La croyance aveugle dans le pouvoir de la cryptomonnaie a amené le président argentin Javier Milei à provoquer un scandale financier.
Le vendredi 14 février au soir, le président argentin élu en décembre 2023 publie un message sur son compte X. Il invite les Argentins à investir dans une cryptomonnaie, la « $Libra ».
Il encense cette mise sur le marché sans retenue : « L’Argentine libérale grandit !!! Ce projet privé se dédiera à stimuler la croissance de l’économie argentine, en finançant des petites entreprises (…) le monde entier veut investir en Argentine ».
Le post reste en ligne pendant six heures, le temps que la cryptomonnaie se lance.
Près de 44 000 personnes se ruent sur la « $Libra », puis son cours s’effondre brutalement. Les sociétés et personnes à l’origine du projet, viennent de le vendre en un temps record pour la modique somme de 87 millions de dollars ( 83 millions d’euros ).
Les 44 000 investisseurs, eux, ont perdu toutes les sommes engagées.
Ce vol organisé est une arnaque pyramidale, elle n’a rien de nouveau, mais elle fait irruption dans le monde financier de la cryptomonnaie. Un monde où tout va beaucoup plus vite.
Passée la première stupeur, les spécialistes économiques pointent la responsabilité du président argentin dans la promotion d’un projet « qui n’avait aucune valeur économique ».
4,4 milliards de dollars sont partis en fumée avec la caution du président argentin.
Celui-ci aura beaucoup de mal à se dégager d’une procédure de destitution lancée par l’opposition. Quant à sa base électorale qui a misé sur le mauvais cheval je vous laisse imaginer les conséquences.
Pour ce qui est d’un hypothétique règlement judiciaire de cette affaire, les experts sont dubitatifs et les créateurs de cette arnaque pourraient s’en sortir sans procès.
Comme dans les grandes affaires de spéculation boursière, les créateurs se reposent sur la liberté d’investir et de vendre, érigée en principe suprême dans le monde de la cryptomonnaie.
Pourtant, l’une des sociétés ayant accompagné le lancement de la « $Libra », Kelsier Ventures, n’en est pas à son coup d’essai. Ce sont eux qui ont lancé il y a un mois, le « Melania Coin », du nom de la première dame américaine, faisant par-là chuter le « Trump Coin », deux jours seulement après son lancement.
Ces cryptomonnaies appelées « memecoins » créées dans un but purement spéculatif sont inspirées des tendances d’Internet et des réseaux sociaux. Selon des informations de la presse spécialisée, Kelsier Ventures prévoyait également de lancer une même arnaque au Nigeria.

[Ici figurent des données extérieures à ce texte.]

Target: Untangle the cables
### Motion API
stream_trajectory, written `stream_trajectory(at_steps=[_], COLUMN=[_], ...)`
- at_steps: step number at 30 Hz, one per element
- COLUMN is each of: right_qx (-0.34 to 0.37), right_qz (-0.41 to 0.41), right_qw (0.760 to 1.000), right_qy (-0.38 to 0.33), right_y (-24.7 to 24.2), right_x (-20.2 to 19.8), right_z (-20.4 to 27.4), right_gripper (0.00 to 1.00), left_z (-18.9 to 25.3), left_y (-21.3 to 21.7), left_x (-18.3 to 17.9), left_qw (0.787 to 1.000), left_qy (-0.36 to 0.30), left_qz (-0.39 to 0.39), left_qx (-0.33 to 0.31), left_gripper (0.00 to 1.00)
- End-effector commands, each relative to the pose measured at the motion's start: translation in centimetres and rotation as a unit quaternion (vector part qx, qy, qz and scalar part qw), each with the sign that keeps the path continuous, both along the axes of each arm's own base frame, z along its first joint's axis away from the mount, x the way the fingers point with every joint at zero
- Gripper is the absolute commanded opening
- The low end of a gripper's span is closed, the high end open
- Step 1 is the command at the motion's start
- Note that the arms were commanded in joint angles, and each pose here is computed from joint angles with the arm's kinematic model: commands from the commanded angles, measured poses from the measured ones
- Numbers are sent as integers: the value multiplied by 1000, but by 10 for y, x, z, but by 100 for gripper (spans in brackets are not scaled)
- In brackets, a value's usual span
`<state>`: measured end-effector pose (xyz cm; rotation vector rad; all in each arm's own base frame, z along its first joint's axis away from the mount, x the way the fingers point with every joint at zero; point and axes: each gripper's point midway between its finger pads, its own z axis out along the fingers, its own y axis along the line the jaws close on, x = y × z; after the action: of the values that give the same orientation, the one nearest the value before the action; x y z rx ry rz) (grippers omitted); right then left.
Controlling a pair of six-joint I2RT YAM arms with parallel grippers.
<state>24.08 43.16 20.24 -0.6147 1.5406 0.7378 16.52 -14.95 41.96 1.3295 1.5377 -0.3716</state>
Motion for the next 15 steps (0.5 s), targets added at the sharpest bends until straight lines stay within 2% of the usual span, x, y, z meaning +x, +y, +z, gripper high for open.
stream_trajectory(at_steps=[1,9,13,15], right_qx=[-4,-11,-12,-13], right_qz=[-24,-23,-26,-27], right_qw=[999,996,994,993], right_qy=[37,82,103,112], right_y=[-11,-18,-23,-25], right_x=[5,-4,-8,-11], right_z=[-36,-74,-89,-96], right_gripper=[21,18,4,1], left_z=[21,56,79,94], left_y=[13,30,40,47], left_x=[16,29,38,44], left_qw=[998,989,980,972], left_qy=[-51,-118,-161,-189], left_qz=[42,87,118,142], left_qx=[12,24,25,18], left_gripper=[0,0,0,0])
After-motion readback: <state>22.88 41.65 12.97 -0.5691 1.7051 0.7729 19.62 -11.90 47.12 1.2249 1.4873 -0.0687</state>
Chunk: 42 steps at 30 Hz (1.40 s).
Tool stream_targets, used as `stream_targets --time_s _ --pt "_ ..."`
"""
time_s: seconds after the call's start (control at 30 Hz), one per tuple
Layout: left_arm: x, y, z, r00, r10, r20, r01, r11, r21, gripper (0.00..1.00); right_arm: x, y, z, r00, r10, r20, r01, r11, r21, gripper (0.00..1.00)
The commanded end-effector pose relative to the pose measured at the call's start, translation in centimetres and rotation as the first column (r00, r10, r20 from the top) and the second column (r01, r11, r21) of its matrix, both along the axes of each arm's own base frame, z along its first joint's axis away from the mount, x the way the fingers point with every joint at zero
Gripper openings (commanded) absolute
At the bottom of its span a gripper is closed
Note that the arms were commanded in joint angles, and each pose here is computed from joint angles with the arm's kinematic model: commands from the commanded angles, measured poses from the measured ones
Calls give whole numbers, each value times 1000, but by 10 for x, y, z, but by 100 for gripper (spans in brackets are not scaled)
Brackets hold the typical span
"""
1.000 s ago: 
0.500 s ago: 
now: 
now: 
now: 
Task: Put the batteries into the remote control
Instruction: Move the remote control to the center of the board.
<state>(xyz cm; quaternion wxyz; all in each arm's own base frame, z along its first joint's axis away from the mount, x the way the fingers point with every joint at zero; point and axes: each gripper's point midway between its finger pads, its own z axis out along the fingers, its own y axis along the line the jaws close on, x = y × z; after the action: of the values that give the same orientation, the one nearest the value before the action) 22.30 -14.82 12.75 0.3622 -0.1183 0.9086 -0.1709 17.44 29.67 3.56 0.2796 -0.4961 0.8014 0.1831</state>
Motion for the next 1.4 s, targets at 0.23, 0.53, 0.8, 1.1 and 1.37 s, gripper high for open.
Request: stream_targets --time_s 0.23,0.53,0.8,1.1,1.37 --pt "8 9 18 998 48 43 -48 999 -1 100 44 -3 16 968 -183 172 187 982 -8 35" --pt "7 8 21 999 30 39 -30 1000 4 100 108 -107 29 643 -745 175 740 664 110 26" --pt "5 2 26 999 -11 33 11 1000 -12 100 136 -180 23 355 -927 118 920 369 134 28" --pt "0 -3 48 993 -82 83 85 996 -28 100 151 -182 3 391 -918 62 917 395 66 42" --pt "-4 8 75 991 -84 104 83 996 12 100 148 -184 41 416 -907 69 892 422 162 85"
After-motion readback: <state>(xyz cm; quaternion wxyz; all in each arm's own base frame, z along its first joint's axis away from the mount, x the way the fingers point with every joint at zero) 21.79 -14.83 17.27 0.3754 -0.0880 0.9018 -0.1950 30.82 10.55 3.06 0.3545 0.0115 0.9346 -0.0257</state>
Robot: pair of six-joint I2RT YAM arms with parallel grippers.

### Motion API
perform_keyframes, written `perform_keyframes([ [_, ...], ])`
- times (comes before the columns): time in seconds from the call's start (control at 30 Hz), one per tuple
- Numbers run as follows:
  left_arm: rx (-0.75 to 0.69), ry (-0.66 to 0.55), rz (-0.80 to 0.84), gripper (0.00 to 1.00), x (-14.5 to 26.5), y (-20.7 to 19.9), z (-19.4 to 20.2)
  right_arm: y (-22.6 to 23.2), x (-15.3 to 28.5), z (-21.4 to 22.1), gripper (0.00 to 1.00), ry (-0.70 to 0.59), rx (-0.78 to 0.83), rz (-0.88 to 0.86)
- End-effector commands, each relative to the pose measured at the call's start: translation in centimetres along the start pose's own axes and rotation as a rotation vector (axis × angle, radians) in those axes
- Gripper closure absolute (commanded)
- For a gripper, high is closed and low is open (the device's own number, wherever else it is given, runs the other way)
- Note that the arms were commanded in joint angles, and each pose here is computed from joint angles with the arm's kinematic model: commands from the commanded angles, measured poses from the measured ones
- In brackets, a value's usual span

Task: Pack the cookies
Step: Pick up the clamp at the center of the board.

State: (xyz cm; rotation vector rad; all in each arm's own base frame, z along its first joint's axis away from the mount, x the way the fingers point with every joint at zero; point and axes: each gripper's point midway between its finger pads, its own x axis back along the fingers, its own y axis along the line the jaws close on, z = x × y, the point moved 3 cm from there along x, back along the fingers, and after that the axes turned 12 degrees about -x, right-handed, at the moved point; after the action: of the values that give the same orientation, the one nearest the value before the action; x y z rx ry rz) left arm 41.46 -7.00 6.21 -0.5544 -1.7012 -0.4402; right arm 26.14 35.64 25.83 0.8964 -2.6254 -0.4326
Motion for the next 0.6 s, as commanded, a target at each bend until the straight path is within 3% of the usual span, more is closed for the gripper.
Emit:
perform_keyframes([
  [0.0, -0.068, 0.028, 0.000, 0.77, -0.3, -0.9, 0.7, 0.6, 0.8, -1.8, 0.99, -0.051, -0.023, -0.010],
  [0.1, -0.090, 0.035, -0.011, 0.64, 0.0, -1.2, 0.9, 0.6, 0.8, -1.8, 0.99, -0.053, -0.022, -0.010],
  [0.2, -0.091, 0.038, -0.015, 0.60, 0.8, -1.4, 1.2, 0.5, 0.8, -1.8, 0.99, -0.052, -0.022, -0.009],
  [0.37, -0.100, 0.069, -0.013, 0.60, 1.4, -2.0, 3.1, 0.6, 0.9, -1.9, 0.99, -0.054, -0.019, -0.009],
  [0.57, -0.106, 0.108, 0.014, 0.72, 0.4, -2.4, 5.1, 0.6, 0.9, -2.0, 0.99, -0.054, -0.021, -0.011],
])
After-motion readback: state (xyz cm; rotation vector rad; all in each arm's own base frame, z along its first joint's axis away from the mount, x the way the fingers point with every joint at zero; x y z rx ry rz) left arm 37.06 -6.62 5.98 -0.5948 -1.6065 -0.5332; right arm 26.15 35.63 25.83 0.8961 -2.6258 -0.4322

Tout ça se déroule bien entendu dans un contexte d’absence de régulation.
Après la crise financière de 2008, plusieurs garde-fous et règles ont été mis en place sur les marchés financiers.
Les cryptomonnaies se sont construites avec une volonté de simplifier les échanges et le contrôle des États en contournant les obstacles règlementaires.
Face au scandale financier, Javier Milei a supprimé son premier tweet et s’est fendu d’un second, dans lequel il affirme ne pas avoir eu connaissance des « détails du projet » et n’avoir « évidemment aucun lien » avec les responsables du krach.
Pourtant, le doute plane quant au degré réel d’ignorance du président argentin. En premier lieu parce que le propriétaire de l’une des sociétés à l’origine du lancement de « $Libra », Kip Network, connaît Milei et l’a croisé plusieurs fois, photos à l’appui.
Ensuite, parce que le lien vers le projet est enregistré sous « vivelalibertadproject.com », un nom très proche du slogan de campagne de Milei « Viva la libertad, carajo ! » que l’on peut traduire par « Vive la liberté, putain ! »
Il faut aussi souligner que le même Milei, a déjà fait la promotion d’une cryptomonnaie, « CoinX », qui a par la suite été accusée de fraude. C’était en 2021, il a reconnu depuis avoir été rémunéré pour cette promotion.
Juste retour des choses, le slogan de campagne de Milei est caricaturé en un ravageur « Vive l’arnaque, putain ».
Effectivement la liberté invoquée ressemble de plus en plus à de l’arnaque.